Per questo hanno calcolato (con un'operazione contestata dalle parti civili) la discrepanza tra l'orario riportato nelle immagini e quello reale e hanno individuato una differenza di 12 minuti. "Se abbiamo ragione noi - ha spiegato l'avvocato Paolo Camporini - il processo è chiuso, o dobbiamo farlo su quel mezzo Dna?". Argomento Dna solo sfiorato dall'altro difensore, Claudio Salvagni: "Questa difesa non ha mai potuto interloquire" e "sul lavoro fatto da altri non può esserci chiesto un atto di fede". "Non avete giurato su un libro di biologia ma sulla Costituzione", ha detto ai giudici, invitandoli a essere rigorosi nella valutazione della prova.
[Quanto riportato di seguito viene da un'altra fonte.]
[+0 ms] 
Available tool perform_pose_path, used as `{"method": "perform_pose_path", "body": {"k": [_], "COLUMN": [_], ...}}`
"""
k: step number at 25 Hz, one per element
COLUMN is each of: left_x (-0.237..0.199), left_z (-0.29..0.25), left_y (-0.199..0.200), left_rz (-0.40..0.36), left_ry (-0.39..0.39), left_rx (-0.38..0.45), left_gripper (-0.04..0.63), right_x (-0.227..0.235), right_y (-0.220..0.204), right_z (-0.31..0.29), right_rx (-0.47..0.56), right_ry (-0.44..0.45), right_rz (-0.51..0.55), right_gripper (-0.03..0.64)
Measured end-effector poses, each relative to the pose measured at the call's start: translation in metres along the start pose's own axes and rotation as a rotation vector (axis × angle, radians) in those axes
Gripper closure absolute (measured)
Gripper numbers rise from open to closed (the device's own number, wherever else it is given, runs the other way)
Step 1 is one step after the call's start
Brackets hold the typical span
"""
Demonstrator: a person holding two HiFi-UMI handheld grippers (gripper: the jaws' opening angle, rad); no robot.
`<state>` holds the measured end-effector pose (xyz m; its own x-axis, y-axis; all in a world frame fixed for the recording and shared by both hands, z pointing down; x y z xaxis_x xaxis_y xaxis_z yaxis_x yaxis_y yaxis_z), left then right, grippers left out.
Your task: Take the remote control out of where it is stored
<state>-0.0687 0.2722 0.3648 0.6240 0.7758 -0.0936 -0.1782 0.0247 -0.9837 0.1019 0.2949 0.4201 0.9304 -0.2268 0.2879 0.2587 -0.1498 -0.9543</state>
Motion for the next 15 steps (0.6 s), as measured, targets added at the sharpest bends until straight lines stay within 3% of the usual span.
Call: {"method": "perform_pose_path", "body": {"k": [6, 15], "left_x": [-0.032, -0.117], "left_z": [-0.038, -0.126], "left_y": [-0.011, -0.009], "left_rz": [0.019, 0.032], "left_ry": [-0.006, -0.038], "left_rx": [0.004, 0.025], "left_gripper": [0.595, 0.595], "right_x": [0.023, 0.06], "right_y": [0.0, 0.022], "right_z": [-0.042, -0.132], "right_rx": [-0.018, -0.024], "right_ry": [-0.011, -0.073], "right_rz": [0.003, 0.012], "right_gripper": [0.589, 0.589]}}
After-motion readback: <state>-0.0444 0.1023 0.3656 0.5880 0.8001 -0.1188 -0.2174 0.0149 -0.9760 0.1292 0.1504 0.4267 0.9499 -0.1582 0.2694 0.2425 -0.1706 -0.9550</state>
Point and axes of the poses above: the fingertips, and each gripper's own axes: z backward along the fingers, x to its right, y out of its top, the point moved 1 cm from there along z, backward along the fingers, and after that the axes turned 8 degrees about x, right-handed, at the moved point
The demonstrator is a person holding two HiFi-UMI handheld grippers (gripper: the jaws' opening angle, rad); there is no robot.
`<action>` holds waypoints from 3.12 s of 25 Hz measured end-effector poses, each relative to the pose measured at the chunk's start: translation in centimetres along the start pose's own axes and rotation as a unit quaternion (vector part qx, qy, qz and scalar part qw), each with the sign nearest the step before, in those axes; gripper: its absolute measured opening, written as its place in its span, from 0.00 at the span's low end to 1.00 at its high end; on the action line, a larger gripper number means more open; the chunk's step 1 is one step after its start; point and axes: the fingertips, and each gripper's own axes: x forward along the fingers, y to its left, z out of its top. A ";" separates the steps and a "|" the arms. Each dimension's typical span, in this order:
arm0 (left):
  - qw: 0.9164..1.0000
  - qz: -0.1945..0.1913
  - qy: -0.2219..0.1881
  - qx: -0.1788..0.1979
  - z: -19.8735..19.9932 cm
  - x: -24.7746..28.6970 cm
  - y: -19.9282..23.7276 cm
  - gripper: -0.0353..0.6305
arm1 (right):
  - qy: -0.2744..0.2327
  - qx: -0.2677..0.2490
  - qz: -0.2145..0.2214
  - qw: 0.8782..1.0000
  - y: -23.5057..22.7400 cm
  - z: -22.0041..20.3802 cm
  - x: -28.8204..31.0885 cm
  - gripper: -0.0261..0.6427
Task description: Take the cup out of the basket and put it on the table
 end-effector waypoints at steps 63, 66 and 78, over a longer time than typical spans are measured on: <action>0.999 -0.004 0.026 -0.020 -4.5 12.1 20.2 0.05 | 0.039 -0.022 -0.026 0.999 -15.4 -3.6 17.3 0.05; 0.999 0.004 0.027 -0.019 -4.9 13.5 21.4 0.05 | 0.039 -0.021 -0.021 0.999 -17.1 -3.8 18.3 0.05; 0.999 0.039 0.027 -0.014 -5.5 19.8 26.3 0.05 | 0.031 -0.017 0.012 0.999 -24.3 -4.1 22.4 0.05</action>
Lo stesso Salvagni non ha avuto remore a usare la parola "tortura" in relazione alla odissea giudiziaria del suo assistito, in carcere del 16 giugno del 2014. E ha elencato quelli che, a suo avviso, sono "colpi bassi" da parte di investigatori e inquirenti: tra questi l'acquisizione delle lettere tra Bossetti e la detenuta Gina e quel video, che ritrae il furgone, diffuso alla stampa: "Si è trattato di un video confezionato come un pacchetto dono, per tranquillizzare la gente, per avere il mostro, il pedofilo, il mentitore seriale". E anche l'allora comandante del Ros di Brescia avrebbe detto "il falso" in aula.

E' "assurdo" tratteggiare Bossetti come un sexual offender perché "la sua vita è stata passata al setaccio e non è stato trovato nulla: la sua vita è casa, lavoro e famiglia". "Molti uomini hanno l'attitudine a essere piacioni - ha argomentato il legale -, a essere provoloni, come si dice, ma questo non fa di loro degli assassini". "Gli sono state attribuite delle amanti; dove sono queste amanti?. La sua vita è appunto casa, lavoro, famiglia e questi sono i dati concreti, non congetture". E quando si è parlato dei suoi figli, Bossetti è scoppiato in lacrime. A proposito del commercialista, del meccanico, dell'edicolante dai quali il muratore aveva ipotizzato di essere andato quel 26 novembre, Camporini ha sottolineato: "Forse nessuno ricorda di averlo visto, ma certamente nessuno l'ha mai visto altrove". Bossetti quella sera era a casa a cena, per la difesa, perché, se avesse tardato, da "abitudinario cronico" avrebbe avvertito la moglie. Marita Comi oggi ha voluto essere in aula, quasi a dimostrare che il loro legame non ha risentito della vicenda delle lettere 'hard' che il marito si scambiava con la detenuta Gina. In Tribunale era giunta a bordo di una Porche con alla guida l'esperto di indagini difensive, Ezio Denti. Il primo luglio, dopo le repliche ed eventuali dichiarazioni spontanee di Bossetti, probabilmente la sentenza.